> _PROBLEM TO SOLVE_:
Can you reproduce the data beneath, keeping every line exact?

=== PROVIDED DATA ===

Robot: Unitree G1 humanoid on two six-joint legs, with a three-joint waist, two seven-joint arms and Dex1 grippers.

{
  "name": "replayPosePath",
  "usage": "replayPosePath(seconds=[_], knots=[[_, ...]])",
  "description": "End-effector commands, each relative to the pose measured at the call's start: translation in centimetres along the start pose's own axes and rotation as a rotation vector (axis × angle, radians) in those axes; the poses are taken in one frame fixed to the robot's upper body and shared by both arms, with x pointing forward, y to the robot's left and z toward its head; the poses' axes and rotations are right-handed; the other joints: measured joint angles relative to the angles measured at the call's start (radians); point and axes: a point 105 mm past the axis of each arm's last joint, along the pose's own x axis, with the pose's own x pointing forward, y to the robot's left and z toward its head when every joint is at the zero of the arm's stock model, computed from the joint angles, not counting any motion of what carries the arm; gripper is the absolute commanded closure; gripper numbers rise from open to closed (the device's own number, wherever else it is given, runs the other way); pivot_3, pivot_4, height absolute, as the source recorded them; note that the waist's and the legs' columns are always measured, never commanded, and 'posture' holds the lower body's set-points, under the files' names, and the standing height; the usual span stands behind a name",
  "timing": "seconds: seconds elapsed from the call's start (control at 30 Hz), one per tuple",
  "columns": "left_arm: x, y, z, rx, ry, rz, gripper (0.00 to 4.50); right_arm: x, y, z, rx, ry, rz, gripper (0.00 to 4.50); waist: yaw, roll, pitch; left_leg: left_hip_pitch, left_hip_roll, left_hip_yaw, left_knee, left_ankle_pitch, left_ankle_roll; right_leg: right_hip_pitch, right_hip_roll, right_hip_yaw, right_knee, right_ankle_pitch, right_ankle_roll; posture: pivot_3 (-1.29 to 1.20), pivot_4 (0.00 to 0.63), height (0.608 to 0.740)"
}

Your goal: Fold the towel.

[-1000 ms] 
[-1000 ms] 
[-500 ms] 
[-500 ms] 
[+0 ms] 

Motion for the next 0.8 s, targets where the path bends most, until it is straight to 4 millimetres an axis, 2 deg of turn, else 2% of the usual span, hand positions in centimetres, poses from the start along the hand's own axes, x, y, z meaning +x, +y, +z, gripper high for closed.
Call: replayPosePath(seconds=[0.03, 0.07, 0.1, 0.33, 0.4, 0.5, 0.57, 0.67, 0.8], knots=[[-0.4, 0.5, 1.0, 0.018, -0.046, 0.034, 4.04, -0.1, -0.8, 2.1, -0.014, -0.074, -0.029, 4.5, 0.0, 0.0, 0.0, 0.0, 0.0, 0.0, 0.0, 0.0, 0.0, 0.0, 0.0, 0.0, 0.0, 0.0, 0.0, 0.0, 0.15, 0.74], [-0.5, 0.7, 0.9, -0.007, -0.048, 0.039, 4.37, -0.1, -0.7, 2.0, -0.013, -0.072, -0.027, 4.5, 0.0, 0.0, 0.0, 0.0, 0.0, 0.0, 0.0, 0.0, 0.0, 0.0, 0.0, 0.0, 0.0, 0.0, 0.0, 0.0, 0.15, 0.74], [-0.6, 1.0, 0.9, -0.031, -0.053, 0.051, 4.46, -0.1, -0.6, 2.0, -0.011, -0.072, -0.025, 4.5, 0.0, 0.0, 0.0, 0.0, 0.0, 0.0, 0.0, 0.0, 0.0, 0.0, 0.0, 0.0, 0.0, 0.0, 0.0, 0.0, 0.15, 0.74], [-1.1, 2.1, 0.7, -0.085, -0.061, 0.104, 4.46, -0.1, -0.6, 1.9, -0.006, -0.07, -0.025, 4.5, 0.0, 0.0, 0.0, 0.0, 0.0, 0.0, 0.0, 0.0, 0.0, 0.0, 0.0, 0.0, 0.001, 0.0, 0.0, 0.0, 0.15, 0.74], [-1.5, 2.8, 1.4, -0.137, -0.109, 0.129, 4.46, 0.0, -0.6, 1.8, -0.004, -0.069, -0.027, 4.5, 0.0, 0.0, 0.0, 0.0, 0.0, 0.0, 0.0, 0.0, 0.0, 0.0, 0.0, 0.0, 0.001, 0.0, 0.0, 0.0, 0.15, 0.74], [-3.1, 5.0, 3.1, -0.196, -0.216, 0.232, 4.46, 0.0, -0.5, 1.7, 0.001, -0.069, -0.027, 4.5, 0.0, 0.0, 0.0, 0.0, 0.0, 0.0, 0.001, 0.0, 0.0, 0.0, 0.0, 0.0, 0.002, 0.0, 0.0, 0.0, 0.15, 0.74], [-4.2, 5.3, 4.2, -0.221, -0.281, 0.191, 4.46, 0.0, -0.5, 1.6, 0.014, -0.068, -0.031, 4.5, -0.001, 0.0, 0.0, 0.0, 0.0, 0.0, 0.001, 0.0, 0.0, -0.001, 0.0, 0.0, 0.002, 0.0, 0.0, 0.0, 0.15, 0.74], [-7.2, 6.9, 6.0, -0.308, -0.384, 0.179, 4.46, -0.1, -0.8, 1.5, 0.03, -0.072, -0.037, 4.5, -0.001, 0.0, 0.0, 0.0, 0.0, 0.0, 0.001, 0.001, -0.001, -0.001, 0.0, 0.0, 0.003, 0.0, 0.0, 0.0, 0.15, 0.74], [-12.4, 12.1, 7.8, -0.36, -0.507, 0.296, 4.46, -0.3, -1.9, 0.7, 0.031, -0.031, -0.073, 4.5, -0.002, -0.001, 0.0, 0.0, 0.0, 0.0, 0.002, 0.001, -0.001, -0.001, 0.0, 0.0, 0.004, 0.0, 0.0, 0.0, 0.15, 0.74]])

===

> _OUTPUT OF THE TASK_:
Robot: Unitree G1 humanoid on two six-joint legs, with a three-joint waist, two seven-joint arms and Dex1 grippers.

{
  "name": "replayPosePath",
  "usage": "replayPosePath(seconds=[_], knots=[[_, ...]])",
  "description": "End-effector commands, each relative to the pose measured at the call's start: translation in centimetres along the start pose's own axes and rotation as a rotation vector (axis × angle, radians) in those axes; the poses are taken in one frame fixed to the robot's upper body and shared by both arms, with x pointing forward, y to the robot's left and z toward its head; the poses' axes and rotations are right-handed; the other joints: measured joint angles relative to the angles measured at the call's start (radians); point and axes: a point 105 mm past the axis of each arm's last joint, along the pose's own x axis, with the pose's own x pointing forward, y to the robot's left and z toward its head when every joint is at the zero of the arm's stock model, computed from the joint angles, not counting any motion of what carries the arm; gripper is the absolute commanded closure; gripper numbers rise from open to closed (the device's own number, wherever else it is given, runs the other way); pivot_3, pivot_4, height absolute, as the source recorded them; note that the waist's and the legs' columns are always measured, never commanded, and 'posture' holds the lower body's set-points, under the files' names, and the standing height; the usual span stands behind a name",
  "timing": "seconds: seconds elapsed from the call's start (control at 30 Hz), one per tuple",
  "columns": "left_arm: x, y, z, rx, ry, rz, gripper (0.00 to 4.50); right_arm: x, y, z, rx, ry, rz, gripper (0.00 to 4.50); waist: yaw, roll, pitch; left_leg: left_hip_pitch, left_hip_roll, left_hip_yaw, left_knee, left_ankle_pitch, left_ankle_roll; right_leg: right_hip_pitch, right_hip_roll, right_hip_yaw, right_knee, right_ankle_pitch, right_ankle_roll; posture: pivot_3 (-1.29 to 1.20), pivot_4 (0.00 to 0.63), height (0.608 to 0.740)"
}

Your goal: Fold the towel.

[-1000 ms] 
[-1000 ms] 
[-500 ms] 
[-500 ms] 
[+0 ms] 

Motion for the next 0.8 s, targets where the path bends most, until it is straight to 4 millimetres an axis, 2 deg of turn, else 2% of the usual span, hand positions in centimetres, poses from the start along the hand's own axes, x, y, z meaning +x, +y, +z, gripper high for closed.
Call: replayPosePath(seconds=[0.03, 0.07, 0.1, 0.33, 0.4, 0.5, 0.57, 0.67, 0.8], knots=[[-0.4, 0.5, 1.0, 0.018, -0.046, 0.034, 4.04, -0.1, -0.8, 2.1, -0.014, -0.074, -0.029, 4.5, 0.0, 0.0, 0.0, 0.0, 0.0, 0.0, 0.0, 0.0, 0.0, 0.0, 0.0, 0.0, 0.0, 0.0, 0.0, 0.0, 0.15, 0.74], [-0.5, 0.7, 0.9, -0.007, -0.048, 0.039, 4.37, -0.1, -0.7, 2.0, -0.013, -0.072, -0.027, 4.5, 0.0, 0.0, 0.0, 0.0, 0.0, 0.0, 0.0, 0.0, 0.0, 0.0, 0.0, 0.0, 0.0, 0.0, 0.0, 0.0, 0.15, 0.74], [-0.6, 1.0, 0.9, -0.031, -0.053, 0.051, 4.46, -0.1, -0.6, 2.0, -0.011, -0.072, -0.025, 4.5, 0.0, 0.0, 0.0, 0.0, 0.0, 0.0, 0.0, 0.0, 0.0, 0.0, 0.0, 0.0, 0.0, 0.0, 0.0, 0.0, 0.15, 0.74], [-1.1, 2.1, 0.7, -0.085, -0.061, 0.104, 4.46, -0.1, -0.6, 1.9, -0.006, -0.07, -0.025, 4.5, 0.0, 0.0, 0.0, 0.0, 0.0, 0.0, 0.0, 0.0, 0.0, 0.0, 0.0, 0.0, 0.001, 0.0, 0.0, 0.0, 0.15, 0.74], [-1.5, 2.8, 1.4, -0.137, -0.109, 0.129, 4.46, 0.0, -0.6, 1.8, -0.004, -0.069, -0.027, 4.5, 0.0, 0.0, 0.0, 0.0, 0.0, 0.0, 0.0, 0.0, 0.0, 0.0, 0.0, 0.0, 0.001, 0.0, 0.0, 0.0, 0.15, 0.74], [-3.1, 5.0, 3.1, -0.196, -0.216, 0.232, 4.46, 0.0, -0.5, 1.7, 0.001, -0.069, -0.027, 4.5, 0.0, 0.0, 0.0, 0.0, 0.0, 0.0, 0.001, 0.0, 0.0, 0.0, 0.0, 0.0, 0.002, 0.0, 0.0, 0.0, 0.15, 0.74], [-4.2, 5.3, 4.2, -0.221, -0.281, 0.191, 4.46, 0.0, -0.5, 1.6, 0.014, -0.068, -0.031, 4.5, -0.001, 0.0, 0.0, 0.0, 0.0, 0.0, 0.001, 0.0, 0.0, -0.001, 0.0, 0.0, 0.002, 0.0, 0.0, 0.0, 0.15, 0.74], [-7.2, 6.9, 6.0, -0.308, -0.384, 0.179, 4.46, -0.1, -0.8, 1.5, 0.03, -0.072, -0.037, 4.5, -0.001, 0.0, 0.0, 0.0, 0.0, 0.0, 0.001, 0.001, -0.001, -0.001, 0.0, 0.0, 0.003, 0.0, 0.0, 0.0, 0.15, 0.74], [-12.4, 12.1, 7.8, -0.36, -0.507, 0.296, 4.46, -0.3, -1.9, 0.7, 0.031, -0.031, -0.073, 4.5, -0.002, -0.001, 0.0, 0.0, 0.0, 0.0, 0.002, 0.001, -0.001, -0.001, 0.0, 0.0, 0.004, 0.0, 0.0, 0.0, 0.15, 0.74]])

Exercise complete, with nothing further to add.